Owning all the different shades of her feelings is something that Jepsen has never been shy of, and that can be heard from track to track on her album. She takes us through all the different stages of a relationship, from the rush of torrid new beginnings to heartbreaking flame-out endings. On her latest single, "Too Much", on top of a steamy dance track, she depicts the struggle of being too intense for her loved one. “When I party, then I party too much/ When I feel it, then I feel it too much/When I’m thinking, then I’m thinking too much/When I’m drinking, then I’m drinking too much/I’ll do anything to get to the rush,” Jepsen sings in an unapologetic way.

“I think that in this time and age, we have to be brave and share how we feel and be our realest self, [whoever] that might be. I think men can also sometimes worry about letting loose because there’s this idea that you have to be a certain sort of way. Men and women, we are allowed to be as colourful and bold as we want and even to go crazy from time to time. Sometimes, being too much is a great thing,” Jepsen explains.

Overdoing things is something that Jepsen most certainly can relate to, choosing only a fraction of the hundreds of songs she wrote to feature on her latest album. Is this because she felt that, at some point, she had to keep some personal stuff for herself?

“I don’t really see it that way. When I write songs, it’s a form of therapy for me. It always has been. I just pour out there whatever I might feel without overthinking it. If I feel at the end of the day that it might be turned into a great song, I won’t choose to keep it for myself just because it might be too raw. People want to hear real stuff, something that they can connect to,” she says.

“Whenever I feel like I need to ground myself, I just go back home. The first time I reached Top 40, I gathered all my family together and we celebrated. It’s important to stay close to our loved ones, no matter where life takes us.”

Focusing on love, or at least what it means for her, is something that comes naturally to Jepsen. When she found herself conflicted about a relationship that she was in, she went on an Eat Pray Love-esque solo vacation in Italy. “I had so many songs,” she says. “I needed some space to walk around, reflect, eat pasta, and get to know myself a bit.”

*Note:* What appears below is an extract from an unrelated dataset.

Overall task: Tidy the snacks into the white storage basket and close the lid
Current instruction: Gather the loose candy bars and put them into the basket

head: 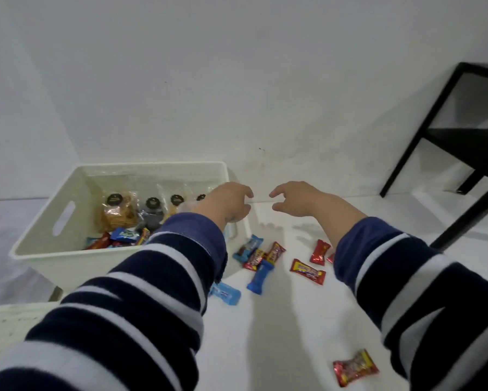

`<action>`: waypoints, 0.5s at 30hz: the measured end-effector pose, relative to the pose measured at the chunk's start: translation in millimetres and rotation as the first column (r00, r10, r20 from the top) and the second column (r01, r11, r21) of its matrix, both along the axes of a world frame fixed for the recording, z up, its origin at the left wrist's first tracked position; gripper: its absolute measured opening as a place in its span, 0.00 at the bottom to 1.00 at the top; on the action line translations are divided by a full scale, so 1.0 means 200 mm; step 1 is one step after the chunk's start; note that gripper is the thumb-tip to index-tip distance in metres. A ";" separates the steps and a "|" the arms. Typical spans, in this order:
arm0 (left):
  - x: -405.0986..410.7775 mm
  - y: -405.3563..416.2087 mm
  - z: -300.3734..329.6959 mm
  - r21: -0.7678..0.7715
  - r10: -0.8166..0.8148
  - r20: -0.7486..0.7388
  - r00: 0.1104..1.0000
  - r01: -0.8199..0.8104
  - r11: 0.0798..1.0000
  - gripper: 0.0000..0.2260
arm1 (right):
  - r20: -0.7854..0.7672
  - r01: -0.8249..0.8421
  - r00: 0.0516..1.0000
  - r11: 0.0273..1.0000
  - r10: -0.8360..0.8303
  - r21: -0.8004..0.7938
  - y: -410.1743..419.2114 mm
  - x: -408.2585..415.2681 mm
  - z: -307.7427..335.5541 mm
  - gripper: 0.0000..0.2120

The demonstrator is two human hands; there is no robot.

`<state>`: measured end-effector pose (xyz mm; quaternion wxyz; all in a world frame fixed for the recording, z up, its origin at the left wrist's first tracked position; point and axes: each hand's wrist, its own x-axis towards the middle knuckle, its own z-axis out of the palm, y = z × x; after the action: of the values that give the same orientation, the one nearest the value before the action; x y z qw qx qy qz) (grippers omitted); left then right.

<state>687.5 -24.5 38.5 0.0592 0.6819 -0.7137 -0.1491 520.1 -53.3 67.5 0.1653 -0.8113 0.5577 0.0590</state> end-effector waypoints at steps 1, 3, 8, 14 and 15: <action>-0.07 -0.01 -0.01 -0.009 -0.002 -0.007 1.000 0.002 1.000 0.17 | 0.000 0.004 1.000 1.000 -0.004 0.011 -0.01 -0.06 -0.02 0.20; -0.19 -0.02 -0.04 -0.044 -0.005 -0.028 1.000 0.004 0.999 0.16 | 0.008 0.007 1.000 1.000 -0.007 0.028 -0.05 -0.18 -0.07 0.20; -0.39 -0.07 -0.28 -0.040 0.018 -0.101 0.995 -0.022 0.999 0.14 | 0.007 -0.003 1.000 0.994 0.002 0.110 -0.14 -0.41 -0.33 0.20; -0.41 0.03 -0.75 0.075 0.164 0.012 0.986 -0.164 0.984 0.21 | -0.103 0.107 0.991 0.979 -0.090 0.175 -0.16 -0.63 -0.78 0.25; -0.40 0.05 -0.82 0.085 0.176 0.050 0.983 -0.180 0.980 0.22 | -0.134 0.113 0.987 0.979 -0.091 0.170 -0.15 -0.66 -0.84 0.27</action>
<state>607.6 -13.8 -126.3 0.0269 0.7480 -0.6435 -0.1603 388.8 -83.9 -100.5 0.2039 -0.7583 0.6006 0.1507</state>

From that retreat came the songs “Right Words Wrong Time” and “The Sound,” which both highlight that period of realizing that a relationship must come to an end. However, thinking that the tracks are full of bitterness would be not knowing Jespen at all.

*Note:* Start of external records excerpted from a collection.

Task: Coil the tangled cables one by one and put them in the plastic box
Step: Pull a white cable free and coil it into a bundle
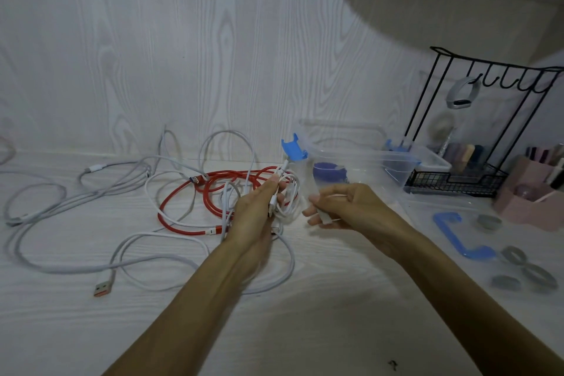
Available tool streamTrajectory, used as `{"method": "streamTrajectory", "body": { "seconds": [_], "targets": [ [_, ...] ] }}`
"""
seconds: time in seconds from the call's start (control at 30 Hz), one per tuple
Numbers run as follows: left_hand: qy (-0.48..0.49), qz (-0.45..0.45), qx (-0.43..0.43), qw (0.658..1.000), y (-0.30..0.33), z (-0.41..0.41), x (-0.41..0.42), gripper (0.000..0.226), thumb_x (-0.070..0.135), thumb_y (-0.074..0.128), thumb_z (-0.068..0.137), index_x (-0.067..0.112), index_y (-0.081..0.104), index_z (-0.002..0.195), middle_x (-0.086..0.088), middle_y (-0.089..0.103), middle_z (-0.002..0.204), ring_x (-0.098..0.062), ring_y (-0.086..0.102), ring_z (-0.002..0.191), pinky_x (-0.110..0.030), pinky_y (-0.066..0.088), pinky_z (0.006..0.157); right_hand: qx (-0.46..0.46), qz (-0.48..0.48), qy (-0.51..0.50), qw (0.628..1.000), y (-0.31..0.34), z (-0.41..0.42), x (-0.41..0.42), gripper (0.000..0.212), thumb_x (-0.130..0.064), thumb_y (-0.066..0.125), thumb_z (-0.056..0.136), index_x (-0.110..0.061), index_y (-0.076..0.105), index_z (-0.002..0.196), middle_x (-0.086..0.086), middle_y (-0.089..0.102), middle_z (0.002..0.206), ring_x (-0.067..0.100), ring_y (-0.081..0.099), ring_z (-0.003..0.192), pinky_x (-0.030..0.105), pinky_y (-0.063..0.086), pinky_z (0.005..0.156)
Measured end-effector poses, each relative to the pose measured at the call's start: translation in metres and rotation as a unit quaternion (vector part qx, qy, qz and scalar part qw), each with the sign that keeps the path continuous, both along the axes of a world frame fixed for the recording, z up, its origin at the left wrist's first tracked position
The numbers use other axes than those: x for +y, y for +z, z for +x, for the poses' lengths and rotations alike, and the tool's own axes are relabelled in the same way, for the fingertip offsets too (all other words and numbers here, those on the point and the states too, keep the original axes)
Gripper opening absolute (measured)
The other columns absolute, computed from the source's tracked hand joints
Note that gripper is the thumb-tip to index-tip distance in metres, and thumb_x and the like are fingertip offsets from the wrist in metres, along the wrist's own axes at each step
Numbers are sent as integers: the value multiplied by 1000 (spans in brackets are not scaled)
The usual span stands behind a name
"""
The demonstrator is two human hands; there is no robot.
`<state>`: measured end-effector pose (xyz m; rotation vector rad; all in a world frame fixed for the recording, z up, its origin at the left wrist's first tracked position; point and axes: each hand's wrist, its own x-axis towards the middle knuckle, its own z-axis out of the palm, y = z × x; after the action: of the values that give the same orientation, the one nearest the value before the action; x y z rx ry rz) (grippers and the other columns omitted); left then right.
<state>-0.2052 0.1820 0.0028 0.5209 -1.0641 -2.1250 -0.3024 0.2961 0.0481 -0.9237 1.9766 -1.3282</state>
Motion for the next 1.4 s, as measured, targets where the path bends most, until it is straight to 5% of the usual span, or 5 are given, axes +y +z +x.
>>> {"method": "streamTrajectory", "body": {
  "seconds": [0.37,0.7,1.0,1.13,1.4],
  "targets": [
    [-8,-13,-4,1000,-4,-4,-5,33,16,40,99,14,50,68,5,45,48,-6,42,46,-19,36,48,-70,-20,-22,997,3,11,-25,23,-12,37,94,-16,50,75,-2,29,56,10,24,47,20,21,42],
    [-34,18,30,999,0,-2,-2,28,16,43,100,7,58,78,4,49,54,-4,43,47,-20,42,57,239,-147,-123,952,-21,1,-28,20,-40,75,75,-30,67,89,-20,60,98,-7,58,85,-3,38,66],
    [-111,-49,-14,993,-1,-6,2,24,15,39,100,8,61,94,6,44,62,-3,35,46,-17,32,49,331,23,99,938,-9,-31,-27,51,-45,55,87,5,60,81,13,47,62,20,40,58,38,37,60],
    [-73,-160,-76,981,-7,-10,6,37,29,34,103,10,65,98,5,56,68,-2,50,55,-14,42,56,263,-65,92,958,-16,-28,-20,31,-34,48,96,-23,52,68,-14,49,52,-1,44,47,9,35,51],
    [-87,-344,-63,933,-8,-6,7,41,40,28,102,20,54,77,9,61,61,-3,58,64,-10,46,66,-15,-173,119,978,-25,-27,-18,43,-30,43,99,-33,66,63,-12,35,45,3,23,40,15,22,39]
  ]
}}
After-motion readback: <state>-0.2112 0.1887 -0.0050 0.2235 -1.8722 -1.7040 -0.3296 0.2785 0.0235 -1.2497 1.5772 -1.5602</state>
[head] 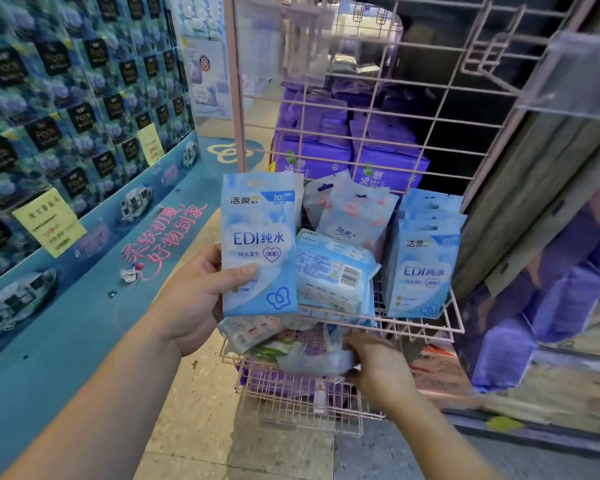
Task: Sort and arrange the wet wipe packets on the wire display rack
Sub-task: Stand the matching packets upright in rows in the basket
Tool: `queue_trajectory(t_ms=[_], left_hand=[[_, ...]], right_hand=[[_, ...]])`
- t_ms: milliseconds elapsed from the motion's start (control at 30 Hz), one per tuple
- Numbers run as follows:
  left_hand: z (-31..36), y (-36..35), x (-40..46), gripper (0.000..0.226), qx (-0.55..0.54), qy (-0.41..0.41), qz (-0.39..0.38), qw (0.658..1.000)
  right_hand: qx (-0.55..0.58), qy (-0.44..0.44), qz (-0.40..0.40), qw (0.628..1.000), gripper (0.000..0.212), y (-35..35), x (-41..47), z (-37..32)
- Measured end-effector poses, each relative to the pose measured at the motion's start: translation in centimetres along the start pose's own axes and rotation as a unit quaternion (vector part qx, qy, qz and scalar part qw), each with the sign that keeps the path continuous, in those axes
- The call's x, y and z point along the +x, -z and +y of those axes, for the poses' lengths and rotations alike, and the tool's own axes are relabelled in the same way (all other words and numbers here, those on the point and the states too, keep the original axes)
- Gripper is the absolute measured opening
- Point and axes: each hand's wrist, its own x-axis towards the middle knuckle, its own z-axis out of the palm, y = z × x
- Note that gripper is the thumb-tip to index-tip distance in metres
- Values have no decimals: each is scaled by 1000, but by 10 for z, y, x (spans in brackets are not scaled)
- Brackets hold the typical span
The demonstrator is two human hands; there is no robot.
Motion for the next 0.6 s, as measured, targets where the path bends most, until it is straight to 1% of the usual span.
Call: queue_trajectory(t_ms=[67,100,133,200,233,300,367,433,500,533,600], left_hand=[[2,-5,4,50,1,-7,-7,1000],[4,-7,6,48,5,-11,-8,1000],[5,-9,8,45,9,-17,-8,1000],[6,-12,11,40,8,-24,-3,1000],[7,-14,12,38,5,-25,2,1000],[7,-18,13,37,5,-27,10,1000],[7,-23,13,43,14,-30,9,999],[10,-27,13,46,13,-40,8,999],[14,-29,12,47,3,-51,7,999],[17,-30,11,48,2,-55,6,998],[21,-29,9,49,5,-61,1,998]], right_hand=[[53,48,-28,997,23,17,-27,1],[108,58,-37,992,24,27,-39,-1],[171,67,-23,983,25,38,-48,-7],[273,85,66,956,28,64,-55,-18],[310,85,105,941,26,78,-53,-23],[348,96,171,917,18,105,-41,-30],[335,104,215,912,11,129,-24,-39],[273,87,270,919,4,144,-5,-46],[229,60,318,918,12,149,14,-50],[225,47,318,920,16,150,22,-52],[216,26,280,935,25,151,34,-55]])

“There aren’t a lot of hopeless romantics left out there,” she says. “But I believe in it. Romantic love is always going to come with some sort of euphoric high to me, so I keep singing about it. Even though a million songs have been written about it, I’ll still contribute my couple thousand, so by the time I’m gone, you’ll know that I was a believer, too.”

And what does she do when she feels like it’s time to let go and simply enjoy life as it is?

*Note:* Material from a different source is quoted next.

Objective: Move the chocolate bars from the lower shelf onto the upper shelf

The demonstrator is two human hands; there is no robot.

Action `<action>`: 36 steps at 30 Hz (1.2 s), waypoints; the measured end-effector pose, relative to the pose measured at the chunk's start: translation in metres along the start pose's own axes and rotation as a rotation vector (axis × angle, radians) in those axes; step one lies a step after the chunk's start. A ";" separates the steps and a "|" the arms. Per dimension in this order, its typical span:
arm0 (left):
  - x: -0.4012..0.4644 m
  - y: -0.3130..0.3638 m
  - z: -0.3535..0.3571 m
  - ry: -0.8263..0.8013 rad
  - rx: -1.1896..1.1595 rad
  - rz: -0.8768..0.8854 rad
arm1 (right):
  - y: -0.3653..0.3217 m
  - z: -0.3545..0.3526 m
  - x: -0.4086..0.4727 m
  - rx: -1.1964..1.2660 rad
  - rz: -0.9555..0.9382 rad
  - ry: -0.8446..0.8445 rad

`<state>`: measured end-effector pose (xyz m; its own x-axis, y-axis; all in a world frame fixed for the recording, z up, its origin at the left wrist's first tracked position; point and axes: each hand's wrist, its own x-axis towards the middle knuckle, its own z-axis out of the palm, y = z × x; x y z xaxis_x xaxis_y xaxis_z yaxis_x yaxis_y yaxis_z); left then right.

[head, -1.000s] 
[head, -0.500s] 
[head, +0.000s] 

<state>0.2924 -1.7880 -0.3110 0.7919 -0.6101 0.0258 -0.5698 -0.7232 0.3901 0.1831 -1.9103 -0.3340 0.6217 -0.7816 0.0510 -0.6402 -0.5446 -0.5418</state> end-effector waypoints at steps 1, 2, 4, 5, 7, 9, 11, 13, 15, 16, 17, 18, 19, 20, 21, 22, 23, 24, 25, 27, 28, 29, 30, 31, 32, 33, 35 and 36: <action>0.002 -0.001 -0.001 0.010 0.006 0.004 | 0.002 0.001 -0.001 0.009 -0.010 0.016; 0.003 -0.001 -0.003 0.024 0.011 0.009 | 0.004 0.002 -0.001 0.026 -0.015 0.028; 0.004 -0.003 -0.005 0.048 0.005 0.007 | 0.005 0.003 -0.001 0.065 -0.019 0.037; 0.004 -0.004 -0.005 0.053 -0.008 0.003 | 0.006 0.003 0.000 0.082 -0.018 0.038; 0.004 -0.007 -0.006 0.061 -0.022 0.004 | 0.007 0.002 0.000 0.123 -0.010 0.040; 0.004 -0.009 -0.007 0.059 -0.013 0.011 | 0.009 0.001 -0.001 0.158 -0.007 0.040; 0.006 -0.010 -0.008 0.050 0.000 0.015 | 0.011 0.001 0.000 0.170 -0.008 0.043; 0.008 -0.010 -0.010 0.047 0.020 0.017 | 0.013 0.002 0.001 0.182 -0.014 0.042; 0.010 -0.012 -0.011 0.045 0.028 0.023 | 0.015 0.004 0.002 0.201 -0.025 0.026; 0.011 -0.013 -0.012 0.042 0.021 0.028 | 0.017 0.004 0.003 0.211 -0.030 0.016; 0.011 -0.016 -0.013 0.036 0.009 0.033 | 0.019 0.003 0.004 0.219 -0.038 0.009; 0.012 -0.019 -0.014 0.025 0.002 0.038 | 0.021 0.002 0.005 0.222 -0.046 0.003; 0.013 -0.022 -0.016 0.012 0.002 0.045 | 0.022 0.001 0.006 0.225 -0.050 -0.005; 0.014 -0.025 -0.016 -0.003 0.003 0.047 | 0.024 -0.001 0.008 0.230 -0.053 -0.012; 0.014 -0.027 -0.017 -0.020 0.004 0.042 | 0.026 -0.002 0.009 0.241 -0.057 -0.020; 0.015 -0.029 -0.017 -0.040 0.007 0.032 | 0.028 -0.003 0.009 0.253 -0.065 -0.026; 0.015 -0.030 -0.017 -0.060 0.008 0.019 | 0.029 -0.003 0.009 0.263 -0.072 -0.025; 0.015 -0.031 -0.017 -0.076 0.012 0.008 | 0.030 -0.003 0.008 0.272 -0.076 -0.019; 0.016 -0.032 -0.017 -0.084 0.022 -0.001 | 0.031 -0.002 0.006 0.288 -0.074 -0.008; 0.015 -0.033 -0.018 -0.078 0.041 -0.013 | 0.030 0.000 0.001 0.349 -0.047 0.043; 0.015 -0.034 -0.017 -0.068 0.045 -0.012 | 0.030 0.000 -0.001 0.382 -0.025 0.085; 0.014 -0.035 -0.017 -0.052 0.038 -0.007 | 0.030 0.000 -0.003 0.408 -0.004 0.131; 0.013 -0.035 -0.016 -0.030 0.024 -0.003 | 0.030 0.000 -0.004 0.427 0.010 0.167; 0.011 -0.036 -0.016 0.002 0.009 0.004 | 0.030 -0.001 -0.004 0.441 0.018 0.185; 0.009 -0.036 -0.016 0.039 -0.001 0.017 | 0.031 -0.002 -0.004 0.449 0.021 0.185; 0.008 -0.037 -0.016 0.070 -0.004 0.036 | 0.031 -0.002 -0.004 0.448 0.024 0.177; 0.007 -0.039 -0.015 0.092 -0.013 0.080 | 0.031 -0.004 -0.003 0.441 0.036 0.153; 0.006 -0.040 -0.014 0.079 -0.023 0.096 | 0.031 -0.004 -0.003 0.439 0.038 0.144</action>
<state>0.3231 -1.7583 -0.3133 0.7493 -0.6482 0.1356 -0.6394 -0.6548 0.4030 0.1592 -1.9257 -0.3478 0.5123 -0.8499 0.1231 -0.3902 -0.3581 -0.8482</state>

“Like everyone else, I need to take some time to relax and go wild in a fun way. I am very close with my crew on tour, so we are all already planning to go on vacation together at the end of the tour. I’ve really wanted, for a long time, to go on a safari, and it seems like something fun to do all together as a family. You’ll probably see a bunch of fun pics popping [up] on my social media around that time,” she says.

One thing is certain. Whatever Jepsen will do next, it will be everything but boring, as a true queen of pop. With or without a sword.